Cecilia laughed, a hollow, guttural sound.

“God I hope not. That’s miserable.” She paused. “Do you think mom felt this way about us?”

Maria Elena watched the road bend away from the face of a mountain, and followed its curve.

“I’m sure she did.”

Cecilia sunk into her chair like a popped balloon, and Maria Elena trained her eyes on the highway’s dividing strips, counting them as they rushed beneath her. This was it. Each sister retreated into her own castle of quiet. This was what they had to say to each other. Outside their car, the darkness was shifting, monstrous nighttime creatures pulling their matter up from the unformed black. Maria Elena looked out on them. The mountains, unending. They reminded her of Mission, Texas. Another great, unending landscape.

That’s where she and Cecilia had come undone. Nineteen years earlier. Maria Elena had driven through the night for Cecilia them too.

Jamie father, a boyfriend who’d disappeared before Cecilia’s stomach began to swell, had resurfaced, the baby, by this time, was nearly walking. He wanted them both—Cecilia and Jamie. He had a job on the oil line, a trailer in Mission, Texas, he was ready for them now.
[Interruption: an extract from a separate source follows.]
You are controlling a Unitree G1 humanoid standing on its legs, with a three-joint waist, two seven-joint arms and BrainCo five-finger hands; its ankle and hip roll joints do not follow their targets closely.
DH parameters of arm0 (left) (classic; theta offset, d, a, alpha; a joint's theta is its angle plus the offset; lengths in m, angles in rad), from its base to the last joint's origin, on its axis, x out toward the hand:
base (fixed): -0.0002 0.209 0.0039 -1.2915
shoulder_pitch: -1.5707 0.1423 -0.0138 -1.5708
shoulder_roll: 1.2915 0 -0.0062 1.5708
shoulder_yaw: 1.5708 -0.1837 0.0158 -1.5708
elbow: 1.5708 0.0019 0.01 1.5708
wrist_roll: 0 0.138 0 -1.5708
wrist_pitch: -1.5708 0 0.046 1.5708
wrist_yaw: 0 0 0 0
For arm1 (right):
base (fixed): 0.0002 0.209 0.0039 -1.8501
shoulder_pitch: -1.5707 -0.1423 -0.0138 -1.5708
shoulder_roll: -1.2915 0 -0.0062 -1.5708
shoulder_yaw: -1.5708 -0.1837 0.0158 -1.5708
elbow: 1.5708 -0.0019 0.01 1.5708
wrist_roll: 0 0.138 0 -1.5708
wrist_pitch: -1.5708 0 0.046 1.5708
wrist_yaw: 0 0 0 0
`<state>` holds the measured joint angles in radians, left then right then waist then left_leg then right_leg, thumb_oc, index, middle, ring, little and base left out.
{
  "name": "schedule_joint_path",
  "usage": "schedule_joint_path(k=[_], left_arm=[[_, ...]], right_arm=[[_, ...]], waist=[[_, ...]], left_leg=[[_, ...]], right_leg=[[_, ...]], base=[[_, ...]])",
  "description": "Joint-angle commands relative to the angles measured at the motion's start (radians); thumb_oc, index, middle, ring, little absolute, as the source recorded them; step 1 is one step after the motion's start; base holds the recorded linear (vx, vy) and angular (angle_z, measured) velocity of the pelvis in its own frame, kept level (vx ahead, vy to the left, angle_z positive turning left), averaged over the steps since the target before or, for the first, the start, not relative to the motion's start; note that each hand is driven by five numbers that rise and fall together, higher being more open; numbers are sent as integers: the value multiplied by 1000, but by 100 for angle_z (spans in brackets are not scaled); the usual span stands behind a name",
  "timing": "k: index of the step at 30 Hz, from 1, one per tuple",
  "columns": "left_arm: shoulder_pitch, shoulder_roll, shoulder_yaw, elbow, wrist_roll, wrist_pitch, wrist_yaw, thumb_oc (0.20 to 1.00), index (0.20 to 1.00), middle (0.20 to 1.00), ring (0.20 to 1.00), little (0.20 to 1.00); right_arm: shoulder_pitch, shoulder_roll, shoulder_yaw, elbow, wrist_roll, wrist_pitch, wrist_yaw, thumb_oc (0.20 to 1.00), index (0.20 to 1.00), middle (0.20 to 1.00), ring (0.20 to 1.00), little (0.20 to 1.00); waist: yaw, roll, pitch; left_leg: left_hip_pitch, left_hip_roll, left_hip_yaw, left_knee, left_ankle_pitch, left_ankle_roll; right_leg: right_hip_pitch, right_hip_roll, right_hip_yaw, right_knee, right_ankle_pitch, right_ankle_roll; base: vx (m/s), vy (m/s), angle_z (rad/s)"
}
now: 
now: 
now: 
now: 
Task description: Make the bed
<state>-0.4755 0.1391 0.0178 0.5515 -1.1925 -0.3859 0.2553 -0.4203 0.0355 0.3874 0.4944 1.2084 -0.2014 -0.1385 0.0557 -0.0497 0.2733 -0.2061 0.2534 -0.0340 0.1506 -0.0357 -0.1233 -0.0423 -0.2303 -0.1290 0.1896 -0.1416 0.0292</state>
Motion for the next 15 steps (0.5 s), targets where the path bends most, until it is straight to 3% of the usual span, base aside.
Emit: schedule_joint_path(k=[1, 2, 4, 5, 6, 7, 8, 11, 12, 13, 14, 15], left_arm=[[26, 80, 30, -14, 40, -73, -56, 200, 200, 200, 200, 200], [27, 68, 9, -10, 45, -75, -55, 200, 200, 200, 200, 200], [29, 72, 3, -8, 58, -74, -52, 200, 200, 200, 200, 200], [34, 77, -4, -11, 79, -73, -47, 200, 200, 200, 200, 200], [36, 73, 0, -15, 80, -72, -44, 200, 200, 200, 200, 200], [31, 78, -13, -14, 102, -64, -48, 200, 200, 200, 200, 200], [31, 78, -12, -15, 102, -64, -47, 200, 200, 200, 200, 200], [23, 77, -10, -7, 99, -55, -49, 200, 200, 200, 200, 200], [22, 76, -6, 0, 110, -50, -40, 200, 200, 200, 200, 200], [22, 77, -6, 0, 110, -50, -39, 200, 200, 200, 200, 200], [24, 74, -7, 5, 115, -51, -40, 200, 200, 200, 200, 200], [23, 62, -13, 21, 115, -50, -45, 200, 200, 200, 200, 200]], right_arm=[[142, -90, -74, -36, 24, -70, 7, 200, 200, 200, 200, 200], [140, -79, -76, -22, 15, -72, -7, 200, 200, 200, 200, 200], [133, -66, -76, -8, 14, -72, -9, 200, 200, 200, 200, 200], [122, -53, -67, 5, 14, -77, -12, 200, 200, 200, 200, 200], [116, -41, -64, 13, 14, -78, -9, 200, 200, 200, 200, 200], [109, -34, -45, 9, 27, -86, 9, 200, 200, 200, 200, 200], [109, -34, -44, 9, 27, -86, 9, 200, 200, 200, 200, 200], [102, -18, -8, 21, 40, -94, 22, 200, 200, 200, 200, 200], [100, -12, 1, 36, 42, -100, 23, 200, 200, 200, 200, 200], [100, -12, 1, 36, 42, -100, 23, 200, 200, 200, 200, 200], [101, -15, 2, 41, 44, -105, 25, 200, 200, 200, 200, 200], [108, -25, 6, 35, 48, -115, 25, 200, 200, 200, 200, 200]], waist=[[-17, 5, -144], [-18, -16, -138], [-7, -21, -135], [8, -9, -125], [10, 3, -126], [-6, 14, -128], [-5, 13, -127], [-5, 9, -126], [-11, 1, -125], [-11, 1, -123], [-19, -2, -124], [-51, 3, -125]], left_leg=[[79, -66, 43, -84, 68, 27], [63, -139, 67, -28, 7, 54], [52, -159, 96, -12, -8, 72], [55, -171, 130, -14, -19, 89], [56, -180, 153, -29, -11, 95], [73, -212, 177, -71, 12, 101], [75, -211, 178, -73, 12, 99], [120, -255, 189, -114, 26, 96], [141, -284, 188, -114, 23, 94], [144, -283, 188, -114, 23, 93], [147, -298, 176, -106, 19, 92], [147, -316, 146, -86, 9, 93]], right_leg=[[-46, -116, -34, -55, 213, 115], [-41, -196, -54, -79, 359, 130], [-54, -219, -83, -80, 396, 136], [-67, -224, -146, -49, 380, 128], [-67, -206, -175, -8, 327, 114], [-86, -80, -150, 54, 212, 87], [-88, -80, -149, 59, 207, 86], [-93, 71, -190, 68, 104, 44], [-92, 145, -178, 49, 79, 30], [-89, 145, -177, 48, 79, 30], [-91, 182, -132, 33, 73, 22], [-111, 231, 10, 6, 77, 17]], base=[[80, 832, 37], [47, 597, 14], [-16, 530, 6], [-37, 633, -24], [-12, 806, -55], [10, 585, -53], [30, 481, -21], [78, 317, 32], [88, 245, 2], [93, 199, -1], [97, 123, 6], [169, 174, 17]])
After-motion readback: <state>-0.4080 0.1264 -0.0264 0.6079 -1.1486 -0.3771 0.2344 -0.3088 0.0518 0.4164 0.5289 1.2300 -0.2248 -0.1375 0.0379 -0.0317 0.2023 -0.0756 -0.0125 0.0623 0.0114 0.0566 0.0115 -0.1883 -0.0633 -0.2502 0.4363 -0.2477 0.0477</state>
That’s what he’d told Cecilia over the phone. That’s what Maria Elena had mocked. That’s what they’d split apart over

The night Cecilia told Maria Elena her decision, they had raged. They did battle, first in whispers, so as not to wake the baby, then in shrieks that Jamie had added her own voice to. They’d split the night open with their fury. Maria Elena refusing her sister her decision, accusing Cecilia of helplessness, spinelessness, foolishness, forbidding her to leave, and Cecilia defending her independence, her competence, enraged at Maria Elena’s dominance.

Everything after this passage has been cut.